__What is needed__. A verbatim reproduction of the lines below, from the line containing "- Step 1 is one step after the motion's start" through the line containing "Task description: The", both ends included, is the whole required output.

__Records for this task__.

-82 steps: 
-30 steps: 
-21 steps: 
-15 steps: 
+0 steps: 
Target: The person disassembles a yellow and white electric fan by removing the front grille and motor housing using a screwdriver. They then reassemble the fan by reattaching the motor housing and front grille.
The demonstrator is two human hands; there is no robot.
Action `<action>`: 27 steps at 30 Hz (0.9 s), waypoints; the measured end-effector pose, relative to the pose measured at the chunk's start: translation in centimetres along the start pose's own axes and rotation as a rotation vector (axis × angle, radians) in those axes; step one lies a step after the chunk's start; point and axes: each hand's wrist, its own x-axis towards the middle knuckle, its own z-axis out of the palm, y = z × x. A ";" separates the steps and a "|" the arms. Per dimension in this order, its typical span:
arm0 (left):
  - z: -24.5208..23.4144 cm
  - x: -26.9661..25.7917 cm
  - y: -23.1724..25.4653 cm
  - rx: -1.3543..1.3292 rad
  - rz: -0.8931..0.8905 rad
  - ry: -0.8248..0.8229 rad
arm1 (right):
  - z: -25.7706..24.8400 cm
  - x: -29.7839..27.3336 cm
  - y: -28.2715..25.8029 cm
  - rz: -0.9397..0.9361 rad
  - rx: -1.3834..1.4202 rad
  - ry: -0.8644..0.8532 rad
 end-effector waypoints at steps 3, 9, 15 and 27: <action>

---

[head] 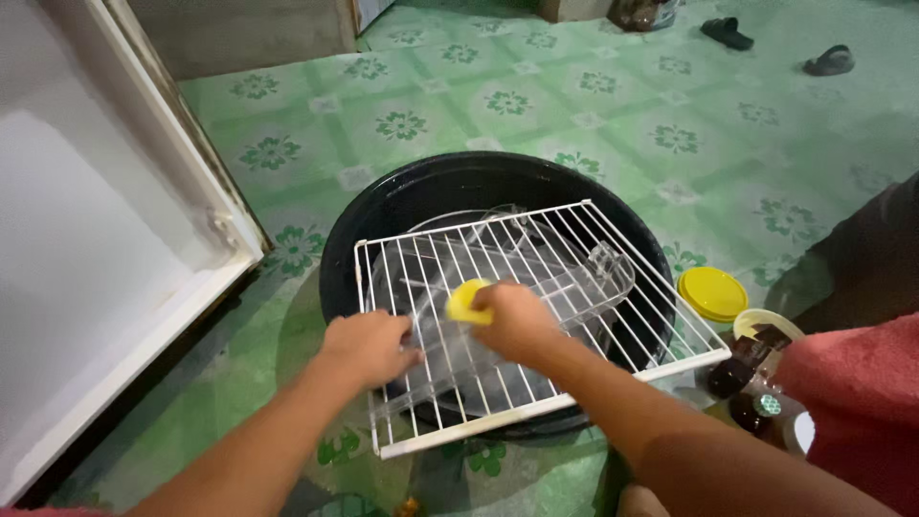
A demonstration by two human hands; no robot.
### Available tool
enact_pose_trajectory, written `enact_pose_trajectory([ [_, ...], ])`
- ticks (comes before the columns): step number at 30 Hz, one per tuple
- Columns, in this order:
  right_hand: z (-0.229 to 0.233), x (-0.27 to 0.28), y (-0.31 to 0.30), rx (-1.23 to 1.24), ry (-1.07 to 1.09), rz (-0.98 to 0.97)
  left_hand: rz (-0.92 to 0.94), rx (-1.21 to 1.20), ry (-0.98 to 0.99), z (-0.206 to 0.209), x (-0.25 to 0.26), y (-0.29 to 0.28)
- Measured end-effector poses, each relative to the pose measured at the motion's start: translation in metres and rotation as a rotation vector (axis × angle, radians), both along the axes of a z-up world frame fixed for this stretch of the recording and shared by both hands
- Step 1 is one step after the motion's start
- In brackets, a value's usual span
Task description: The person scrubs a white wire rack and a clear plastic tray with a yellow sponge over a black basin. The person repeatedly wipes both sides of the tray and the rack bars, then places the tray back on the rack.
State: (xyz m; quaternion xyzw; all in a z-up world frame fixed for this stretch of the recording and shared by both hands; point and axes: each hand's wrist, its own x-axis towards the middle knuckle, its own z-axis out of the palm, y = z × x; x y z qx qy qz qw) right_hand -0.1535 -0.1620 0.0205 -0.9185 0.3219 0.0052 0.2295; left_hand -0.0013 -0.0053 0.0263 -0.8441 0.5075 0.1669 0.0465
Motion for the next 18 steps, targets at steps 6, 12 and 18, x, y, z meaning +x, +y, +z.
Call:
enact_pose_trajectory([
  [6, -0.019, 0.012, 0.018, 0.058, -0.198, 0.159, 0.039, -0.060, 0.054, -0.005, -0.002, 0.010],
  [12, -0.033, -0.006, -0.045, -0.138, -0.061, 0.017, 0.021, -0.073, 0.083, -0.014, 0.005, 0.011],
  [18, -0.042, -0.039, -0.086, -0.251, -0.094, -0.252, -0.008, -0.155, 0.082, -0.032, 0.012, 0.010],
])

__Output for this exercise__.
- Step 1 is one step after the motion's start
- In brackets, a value's usual span
Task description: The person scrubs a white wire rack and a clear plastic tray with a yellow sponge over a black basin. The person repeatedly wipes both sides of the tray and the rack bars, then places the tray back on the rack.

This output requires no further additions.